“Two things are infinite: The universe and human stupidity; and I’m not sure about the universe.”
So Albert Einstein is supposed to have said but probably didn’t. Following the 15 March Budget Statement however, we can potentially add the amount of pension savings an individual may accrue in their lifetime to the list of infinite things.
As ever, even before it was presented to Parliament there had been considerable speculation about the Budget’s contents. I mentioned in a recent article that it was widely thought that the Chancellor would take the opportunity to announce measures intended to help encourage people back into the workforce or to remain in employment. In the event, Jeremy Hunt’s Budget Statement included a raft of measures aimed at doing just that, ranging from an apprenticeship programme for older workers to the extension of childcare funding to working parents.
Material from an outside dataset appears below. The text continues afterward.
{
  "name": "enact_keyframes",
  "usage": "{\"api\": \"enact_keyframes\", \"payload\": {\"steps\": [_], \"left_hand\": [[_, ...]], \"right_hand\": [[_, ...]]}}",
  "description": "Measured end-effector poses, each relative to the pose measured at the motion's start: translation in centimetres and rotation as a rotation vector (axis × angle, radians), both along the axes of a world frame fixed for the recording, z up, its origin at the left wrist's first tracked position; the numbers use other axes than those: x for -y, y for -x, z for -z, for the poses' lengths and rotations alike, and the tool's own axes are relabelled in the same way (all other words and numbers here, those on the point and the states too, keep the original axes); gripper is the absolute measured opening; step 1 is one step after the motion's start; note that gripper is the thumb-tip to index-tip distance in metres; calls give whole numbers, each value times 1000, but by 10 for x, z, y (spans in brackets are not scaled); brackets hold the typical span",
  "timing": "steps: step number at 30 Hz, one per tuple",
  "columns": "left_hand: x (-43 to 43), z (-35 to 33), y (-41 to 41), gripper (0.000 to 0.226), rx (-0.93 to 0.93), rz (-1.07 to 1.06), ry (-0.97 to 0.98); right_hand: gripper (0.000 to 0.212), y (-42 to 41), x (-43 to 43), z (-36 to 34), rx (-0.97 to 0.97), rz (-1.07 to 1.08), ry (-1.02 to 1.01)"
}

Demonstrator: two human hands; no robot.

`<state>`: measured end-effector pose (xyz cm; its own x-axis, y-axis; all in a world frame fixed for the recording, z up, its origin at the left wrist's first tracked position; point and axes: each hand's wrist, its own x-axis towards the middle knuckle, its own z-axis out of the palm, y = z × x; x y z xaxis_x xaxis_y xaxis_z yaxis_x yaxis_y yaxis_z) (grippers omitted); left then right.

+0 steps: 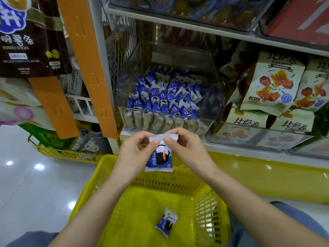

There had also been suggestions that the government might be considering bringing forward its plans to increase the state pension age to 68, but on the day, there was no mention of this and from a pensions perspective the most significant (and potentially most controversial) proposal was the announcement that the Standard Lifetime Allowance was to be scrapped.
For those who remember the background to its introduction, or who are interested in such things, the Standard Lifetime Allowance was part of a significant re-write of pensions and tax legislation that came into force on 6 April 2006 – or ‘A-Day’ as it was commonly referred to. The A-Day changes followed a white paper and were meant to provide pension scheme members with ‘simplicity, security, and choice’ in respect of their pension arrangements.
The Standard Lifetime Allowance was originally set at £1.5 million and scheduled to increase each year to take account of inflation. By 2010/11 it reached its peak at £1.8 million before subsequent governments began reducing it: first to £1.5 million in 2012/13, then to £1.25 million in 2016/17, and ultimately to £1 million in 2016/17. From 2017 onwards a series of small increases was made to the cap until it reached £1,073,100 for 2022/23.
Pension scheme members who accrue funds beyond the cap are liable to a tax charge of 55% on the excess. When the cap was first introduced scheme members whose pension funds were already greater than the cap were able to apply for what’s known as ‘enhanced protection’, in order to avoid triggering a tax liability; with every subsequent reduction in the cap additional forms of protection were introduced. The result was effectively a ‘hodgepodge’ of different caps for different scheme members, far from the concept of ‘simplicity’ that the A-Day changes were aiming for.
Another consequence of the reductions in the cap was the perception that senior personnel, particularly in the NHS, were leaving employment rather than running the risk of incurring a tax liability. Indeed, Mr. Hunt himself flagged this issue as one of the reasons why he was proposing abolishing the cap in the hope of encouraging senior, experienced doctors and nurses to remain with the NHS.
Responding to the Budget, the Labour Party has suggested that it would have specifically targeted those in the NHS rather than abolishing the Standard Lifetime Allowance across the board for everyone and has expressed concern that the change unfairly benefits those who are already wealthy.
If a change in government takes place following the next general election it seems likely that the Standard Lifetime Allowance may be restored, and the various forms of protection re-introduced – potentially with the addition of yet another new form of protection for funds accrued in the interim.
In an article last year, I discussed some possible reforms to UK pensions including the abolition of the Standard Lifetime Allowance but had envisaged this as a subject for discussion for the time being. Following the covid pandemic, it seems clear that working patterns have changed along with people’s attitudes to work/life balance and their priorities. The pandemic may have affected future mortality expectations and long-term sickness rates and created a need for greater flexibility for people to access their pensions.
If so, rather than piecemeal changes on an ad hoc basis, what may now be required is a full review of state, occupational and personal pensions in the UK, to determine whether the system remains fit for purpose. As Einstein said (and in this instance may actually have said), “we cannot solve our problems with the same thinking we used when we created them.”